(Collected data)
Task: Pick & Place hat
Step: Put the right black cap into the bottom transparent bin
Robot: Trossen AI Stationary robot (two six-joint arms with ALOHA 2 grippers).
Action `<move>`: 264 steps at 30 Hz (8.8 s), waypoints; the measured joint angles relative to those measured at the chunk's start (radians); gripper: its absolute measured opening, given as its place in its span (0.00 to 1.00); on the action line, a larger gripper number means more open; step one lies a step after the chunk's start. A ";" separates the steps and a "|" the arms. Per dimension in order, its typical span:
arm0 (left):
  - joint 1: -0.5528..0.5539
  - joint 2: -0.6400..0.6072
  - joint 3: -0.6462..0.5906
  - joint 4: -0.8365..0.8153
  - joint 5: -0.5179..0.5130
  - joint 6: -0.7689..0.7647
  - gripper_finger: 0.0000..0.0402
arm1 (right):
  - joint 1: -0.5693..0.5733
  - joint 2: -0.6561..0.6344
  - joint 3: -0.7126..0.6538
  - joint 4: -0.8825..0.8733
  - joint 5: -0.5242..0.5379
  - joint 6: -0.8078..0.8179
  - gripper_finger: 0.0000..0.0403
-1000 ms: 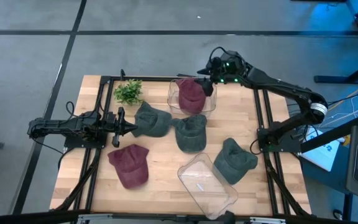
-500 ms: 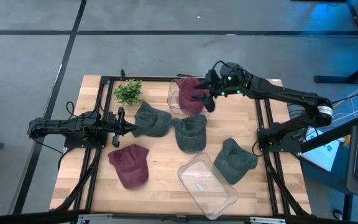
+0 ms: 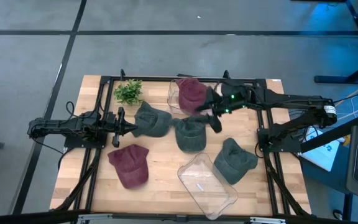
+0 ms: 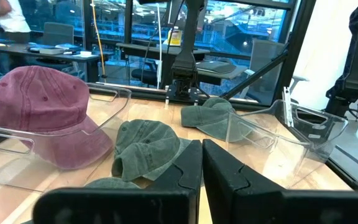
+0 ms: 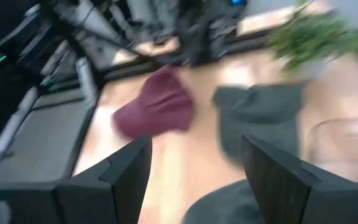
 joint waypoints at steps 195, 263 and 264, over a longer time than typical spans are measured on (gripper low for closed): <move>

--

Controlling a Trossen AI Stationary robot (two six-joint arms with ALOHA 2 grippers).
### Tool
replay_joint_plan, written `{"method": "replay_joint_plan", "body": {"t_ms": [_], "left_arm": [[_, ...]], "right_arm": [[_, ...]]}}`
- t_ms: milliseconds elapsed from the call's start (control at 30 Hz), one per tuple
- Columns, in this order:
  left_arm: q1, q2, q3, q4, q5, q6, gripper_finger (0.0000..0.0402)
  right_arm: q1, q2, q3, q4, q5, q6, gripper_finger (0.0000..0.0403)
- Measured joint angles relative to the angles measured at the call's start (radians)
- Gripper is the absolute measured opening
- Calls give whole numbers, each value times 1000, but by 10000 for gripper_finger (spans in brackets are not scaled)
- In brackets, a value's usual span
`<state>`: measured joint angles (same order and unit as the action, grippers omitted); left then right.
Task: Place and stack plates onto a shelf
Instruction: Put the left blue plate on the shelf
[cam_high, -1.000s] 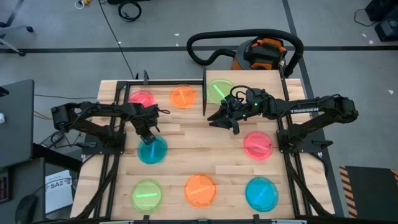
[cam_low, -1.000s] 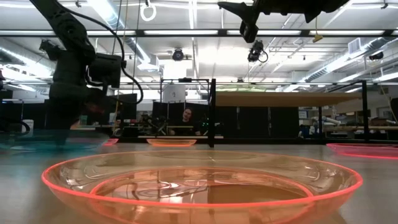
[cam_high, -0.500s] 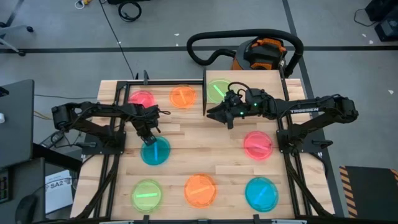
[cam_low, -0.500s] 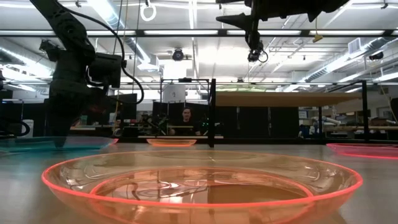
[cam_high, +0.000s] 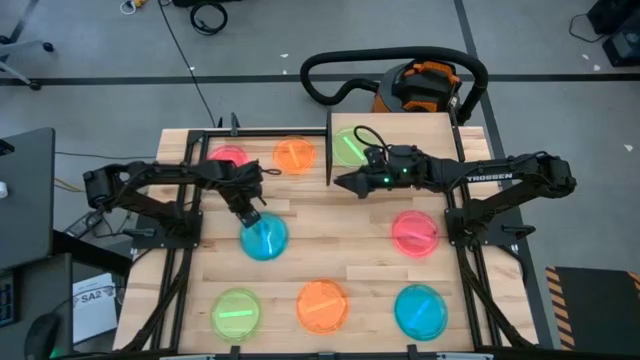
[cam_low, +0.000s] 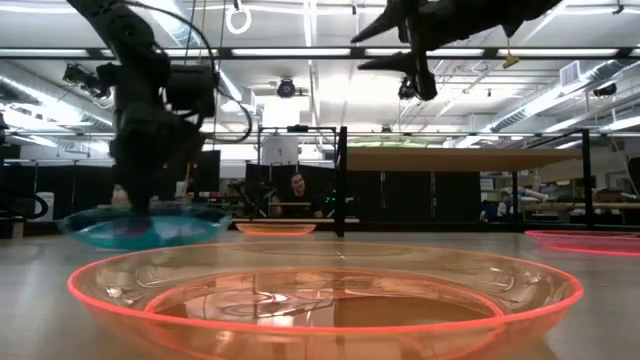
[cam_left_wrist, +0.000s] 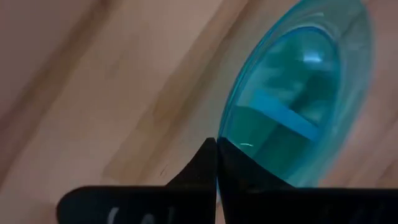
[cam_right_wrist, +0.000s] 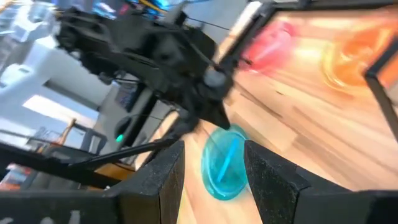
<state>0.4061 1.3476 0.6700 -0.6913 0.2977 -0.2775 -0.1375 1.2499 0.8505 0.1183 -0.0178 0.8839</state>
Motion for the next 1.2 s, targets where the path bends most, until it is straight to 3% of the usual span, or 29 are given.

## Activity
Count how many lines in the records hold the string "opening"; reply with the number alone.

## Response
2